VoiceThread gives each student an opportunity to plan and share their idea or point of view in the medium they are most comfortable in – text, audio or video. The collaborative nature of VoiceThread also allows students to respond back in a way that is appropriate and safe. Eric Brunsell commented, “VoiceThread, just like PowerPoint, is pointless if students are not crafting an argument, creating art (visual, aural or written), somehow communicating authentic thinking.”
Whenever I assign a project, I like to give my students a choice on how they will present the information (video, blog, PowerPoint, VoiceThread, etc..). Students can now choose a tool that fits their personality and learning style and the focus is on the message and not the tool.

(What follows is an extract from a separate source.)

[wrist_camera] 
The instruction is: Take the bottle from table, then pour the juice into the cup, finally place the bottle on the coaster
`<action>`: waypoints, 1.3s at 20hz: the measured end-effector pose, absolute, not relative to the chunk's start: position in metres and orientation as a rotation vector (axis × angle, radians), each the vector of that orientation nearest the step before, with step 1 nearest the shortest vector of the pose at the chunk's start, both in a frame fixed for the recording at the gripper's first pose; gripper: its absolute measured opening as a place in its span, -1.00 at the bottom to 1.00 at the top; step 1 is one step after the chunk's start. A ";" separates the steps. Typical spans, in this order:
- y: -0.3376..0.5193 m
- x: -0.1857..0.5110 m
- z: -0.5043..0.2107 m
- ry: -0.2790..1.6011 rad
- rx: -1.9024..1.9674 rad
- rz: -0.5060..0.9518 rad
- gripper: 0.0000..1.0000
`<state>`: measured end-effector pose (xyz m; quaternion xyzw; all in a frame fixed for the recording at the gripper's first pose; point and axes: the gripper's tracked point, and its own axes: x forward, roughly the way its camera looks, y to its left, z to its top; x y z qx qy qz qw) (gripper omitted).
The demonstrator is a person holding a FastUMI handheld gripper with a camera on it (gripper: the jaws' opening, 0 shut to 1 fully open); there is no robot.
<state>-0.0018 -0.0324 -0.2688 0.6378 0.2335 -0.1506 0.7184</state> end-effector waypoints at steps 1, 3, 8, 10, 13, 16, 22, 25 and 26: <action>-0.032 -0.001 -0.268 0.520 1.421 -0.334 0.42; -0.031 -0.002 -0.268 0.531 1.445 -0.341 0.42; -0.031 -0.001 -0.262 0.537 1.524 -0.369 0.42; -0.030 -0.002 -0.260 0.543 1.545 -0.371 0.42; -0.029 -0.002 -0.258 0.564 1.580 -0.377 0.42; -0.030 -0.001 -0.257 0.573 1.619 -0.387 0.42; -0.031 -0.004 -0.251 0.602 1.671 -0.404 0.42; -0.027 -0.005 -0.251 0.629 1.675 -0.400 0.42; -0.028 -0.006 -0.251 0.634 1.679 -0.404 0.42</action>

Last year I blogged about this concept of focusing on student learning:
Student-centered learning means that the focus is on the learner – not the teacher and how the material is presented. The emphasis is on how the student is learning, the choices they have for expressing their learning, and how the teacher comes to understand that the student is learning.
But at the same time, I also teach these students HOW to use the tools effectively so the project doesn’t become about the flashiness of PowerPoint or the coolness of video.
We need to do both.
Michele Martin’s comment on Jen’s entry summed it up, “It’s about using technology along with the right thinking and collaborative processes.”